Introduction
A l’issue de l’Enquête Rapaces 2000 / 2002, et comme annoncé dans l’ouvrage de synthèse de cette enquête (Thiollay & Bretagnolle 2004), nous avions proposé de réaliser un suivi des populations nicheuses de rapaces de France sur la base d’un échantillon de carrés, réalisés dans les mêmes conditions que ceux de l’enquête. Sur la base de simulations statistiques, V. Bretagnolle avait alors estimé qu’une centaine de carrés (sur les 2 200 que compte la France, et sur les 1 200 qui avaient été réalisés en 2000 / 2002), répartis de manière uniforme sur le territoire national (à savoir, un par département), pouvaient suffire à produire des estimations nationales et annuelles pour les 10 espèces les plus abondantes. Cette proposition a été reprise en 2004 lorsque la LPO Mission Rapaces, sous la houlette de J.-M. Thiollay et J. Sériot (puis F. David), a décidé de lancer l’observatoire : un carré tiré au hasard dans chaque département constituait l’objectif. Par la suite, compte tenu de la difficulté pour lancer cette nouvelle enquête, des aménagements successifs ont vu le jour entre 2004 et 2008, puisque pour cette année, cinq carrés sont tirés au hasard sur chaque département (voir lettre précédente). Comme nous nous y étions engagés, nous reproduisons ci-après les résultats, que l’on doit considérer comme préliminaires, des carrés qui ont été prospectés entre 2004 et 2007.
Couverture réalisée
Comme évoqué déjà dans la lettre précédente, le nombre de carrés réalisés par les observateurs a été croissant d’année en année, sept en 2004, 21 en 2005, 43 en 2006 et enfin 74 en 2007. Un certain nombre de carrés (8) ont été réalisés sur plusieurs années, et 124 seulement une année. Au final, ce sont néanmoins 133 carrés différents qui ont été prospectés, dont 33 ne l’avaient pas été pendant l’enquête 2000 / 2002. La figure 1 représente la distribution des carrés prospectés entre 2004 et 2007.
Méthode d’analyse
En 2004 et même en 2005, trop peu de carrés ont été réalisés pour espérer obtenir des effectifs de rapaces réalistes. C’est pourquoi, nous avons procédé en regroupant les années. Le protocole d’analyse est strictement identique à celui de l’ancienne enquête : au cas où un carré est réalisé plusieurs années, seules les valeurs maximales sont retenues. La technique statistique (méthode du krigeage) est également identique.

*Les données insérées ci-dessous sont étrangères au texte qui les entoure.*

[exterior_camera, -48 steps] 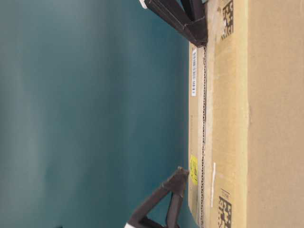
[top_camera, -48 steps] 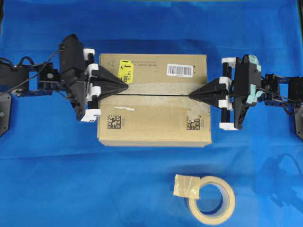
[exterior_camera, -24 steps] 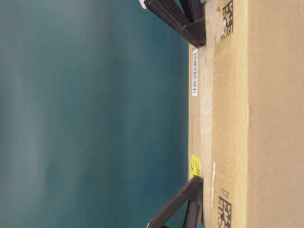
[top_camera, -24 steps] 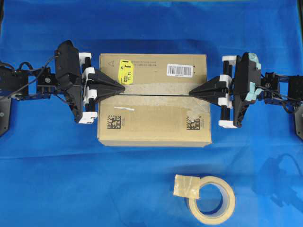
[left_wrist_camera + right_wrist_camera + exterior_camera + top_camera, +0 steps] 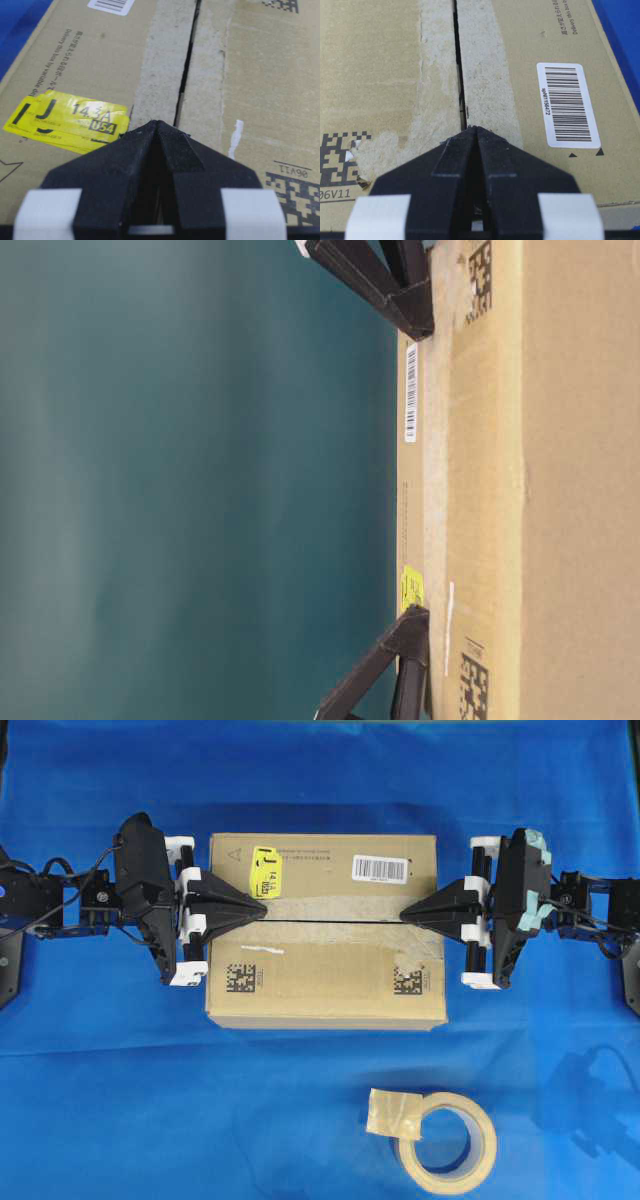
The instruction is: Close the cardboard box.
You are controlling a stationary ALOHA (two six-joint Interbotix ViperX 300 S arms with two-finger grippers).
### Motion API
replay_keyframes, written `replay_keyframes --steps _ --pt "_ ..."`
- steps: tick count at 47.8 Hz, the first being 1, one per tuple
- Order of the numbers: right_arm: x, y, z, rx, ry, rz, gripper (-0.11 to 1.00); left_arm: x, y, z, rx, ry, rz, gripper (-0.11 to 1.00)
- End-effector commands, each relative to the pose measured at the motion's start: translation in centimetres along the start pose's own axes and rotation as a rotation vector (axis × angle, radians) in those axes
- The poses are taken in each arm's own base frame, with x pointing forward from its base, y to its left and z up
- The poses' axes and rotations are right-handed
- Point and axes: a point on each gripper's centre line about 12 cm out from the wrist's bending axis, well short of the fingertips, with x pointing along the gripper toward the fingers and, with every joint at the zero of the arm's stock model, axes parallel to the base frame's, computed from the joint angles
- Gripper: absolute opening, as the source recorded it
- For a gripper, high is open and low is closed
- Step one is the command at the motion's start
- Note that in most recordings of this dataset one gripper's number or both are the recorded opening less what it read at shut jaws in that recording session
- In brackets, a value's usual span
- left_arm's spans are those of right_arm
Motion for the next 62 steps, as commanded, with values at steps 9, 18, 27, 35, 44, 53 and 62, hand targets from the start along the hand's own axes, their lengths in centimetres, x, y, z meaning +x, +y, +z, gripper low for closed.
replay_keyframes --steps 9,18,27,35,44,53,62 --pt "-0.02 -0.16 0.41 0.009 -0.017 -0.005 0.01 -0.05 -0.33 0.32 0.000 -0.025 -0.011 0.02" --pt "-0.02 -0.18 0.39 0.015 -0.016 -0.008 0.01 -0.20 -0.35 0.23 -0.003 -0.031 -0.013 0.02" --pt "-0.04 -0.24 0.44 0.018 -0.018 -0.010 0.01 -0.52 -0.67 0.26 -0.001 -0.065 -0.027 0.02" --pt "-0.02 -0.20 0.38 0.017 -0.014 -0.009 0.01 -0.71 -0.86 -0.03 0.002 -0.071 -0.034 0.02" --pt "-0.03 -0.21 0.32 0.017 -0.013 -0.009 0.01 -0.72 -0.91 -0.02 0.003 -0.073 -0.036 0.02" --pt "-0.07 -0.21 0.29 0.017 -0.013 -0.009 0.01 -0.72 -0.91 -0.02 0.003 -0.073 -0.036 0.02" --pt "-0.07 -0.22 0.29 0.019 -0.013 -0.010 0.01 -0.72 -0.90 -0.02 0.000 -0.073 -0.035 0.02"
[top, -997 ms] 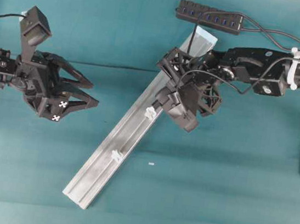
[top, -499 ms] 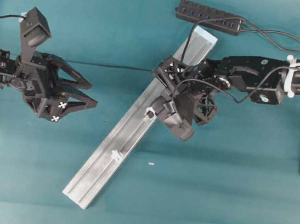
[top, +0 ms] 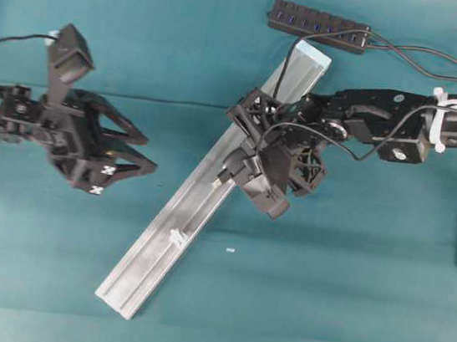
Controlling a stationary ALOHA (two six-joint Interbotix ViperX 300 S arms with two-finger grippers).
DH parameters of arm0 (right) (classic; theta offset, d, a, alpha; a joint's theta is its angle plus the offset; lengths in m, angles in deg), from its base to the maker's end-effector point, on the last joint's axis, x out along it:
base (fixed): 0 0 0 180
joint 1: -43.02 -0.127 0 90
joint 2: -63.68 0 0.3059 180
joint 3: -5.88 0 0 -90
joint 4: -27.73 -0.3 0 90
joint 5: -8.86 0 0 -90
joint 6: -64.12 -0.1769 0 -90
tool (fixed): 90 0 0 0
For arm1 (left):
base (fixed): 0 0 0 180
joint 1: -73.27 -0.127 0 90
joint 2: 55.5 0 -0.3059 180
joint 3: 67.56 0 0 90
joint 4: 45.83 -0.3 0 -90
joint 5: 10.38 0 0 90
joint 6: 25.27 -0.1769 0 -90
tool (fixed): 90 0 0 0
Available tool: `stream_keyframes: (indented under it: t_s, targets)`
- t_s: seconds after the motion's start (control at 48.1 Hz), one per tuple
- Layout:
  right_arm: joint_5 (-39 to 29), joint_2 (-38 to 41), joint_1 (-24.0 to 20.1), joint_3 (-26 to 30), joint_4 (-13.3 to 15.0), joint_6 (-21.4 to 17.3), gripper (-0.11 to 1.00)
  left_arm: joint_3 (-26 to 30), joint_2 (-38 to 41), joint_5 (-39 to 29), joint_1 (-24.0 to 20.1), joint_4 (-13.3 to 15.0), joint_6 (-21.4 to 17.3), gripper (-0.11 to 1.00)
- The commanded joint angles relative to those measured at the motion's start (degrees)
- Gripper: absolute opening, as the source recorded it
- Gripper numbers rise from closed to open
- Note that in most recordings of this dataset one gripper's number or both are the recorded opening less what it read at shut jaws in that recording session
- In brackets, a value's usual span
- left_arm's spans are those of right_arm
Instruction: Pass the USB cable through three rings with both arms.
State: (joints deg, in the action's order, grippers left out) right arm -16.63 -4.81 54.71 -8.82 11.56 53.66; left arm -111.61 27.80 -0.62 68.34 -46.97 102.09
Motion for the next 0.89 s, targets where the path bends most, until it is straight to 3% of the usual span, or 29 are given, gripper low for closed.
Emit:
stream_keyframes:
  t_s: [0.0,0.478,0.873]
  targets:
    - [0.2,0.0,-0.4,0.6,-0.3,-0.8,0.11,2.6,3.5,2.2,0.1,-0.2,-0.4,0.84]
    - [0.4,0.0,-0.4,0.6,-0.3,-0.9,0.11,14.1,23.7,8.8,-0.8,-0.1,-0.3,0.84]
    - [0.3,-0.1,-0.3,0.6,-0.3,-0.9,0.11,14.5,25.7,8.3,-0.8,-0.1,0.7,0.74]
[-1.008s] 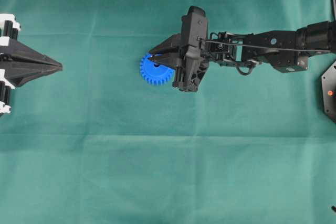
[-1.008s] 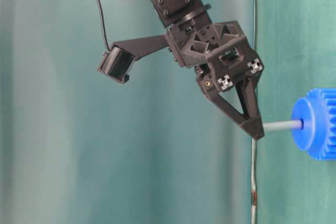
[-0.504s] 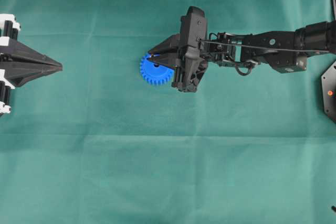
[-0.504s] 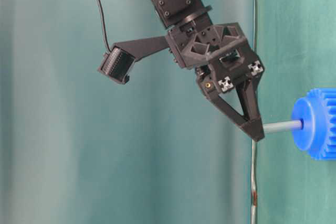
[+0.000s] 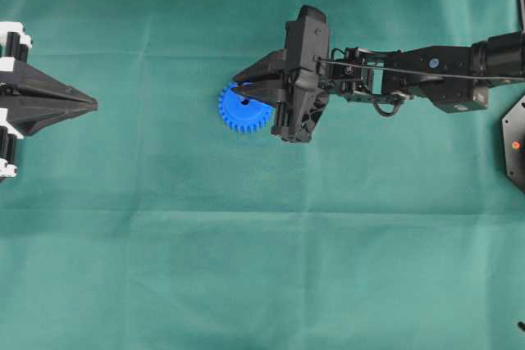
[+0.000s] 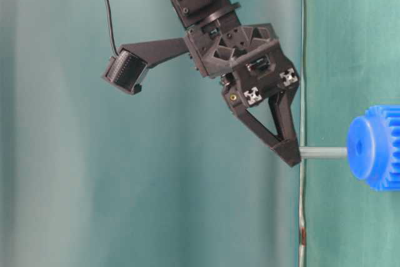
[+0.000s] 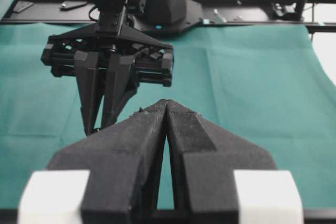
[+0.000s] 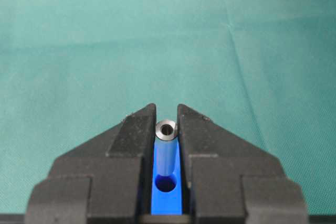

Bien évidemment, compte tenu du fait qu’un faible nombre de carrés est réalisé, et que d’autre part le caractère systématique qui prévalait lors de la précédente enquête n’est plus respecté entre 2004 et 2007, ce résultat peut être biaisé. Par exemple, avec 3 puis 5 carrés au choix par département, on peut aisément imaginer que les carrés réputés, ou jugés a priori pauvre en rapaces, risquent d’être délaissés au profit des autres plus riches, ce qui résulterait en une surestimation des effectifs (par rapport à 2000 / 2002). Nous avons donc cherché à vérifier la robustesse de ces résultats par différentes méthodes.
Dans un premier temps, nous avons évalué la robustesse des estimations, en testant si 133 carrés étaient suffisants pour reproduire les résultats de 2000 / 02. Nous avons utilisé une méthode statistique classique (appelée ré-échantillonnage) qui permet de connaître les bornes inférieures et supérieures des estimations, puis de voir si l’estimation 2000 / 2002 avec le nombre total de carrés (1 229) est, ou non, en dehors de cet intervalle calculé avec seulement 133 carrés.
La plupart des carrés réalisés entre 2004 et 2007 l’avaient déjà été entre 2000 et 2002 (100 carrés). Nous avons donc comparé dans un deuxième temps, carré par carré, les effectifs de rapaces comptabilisés sur ces deux périodes.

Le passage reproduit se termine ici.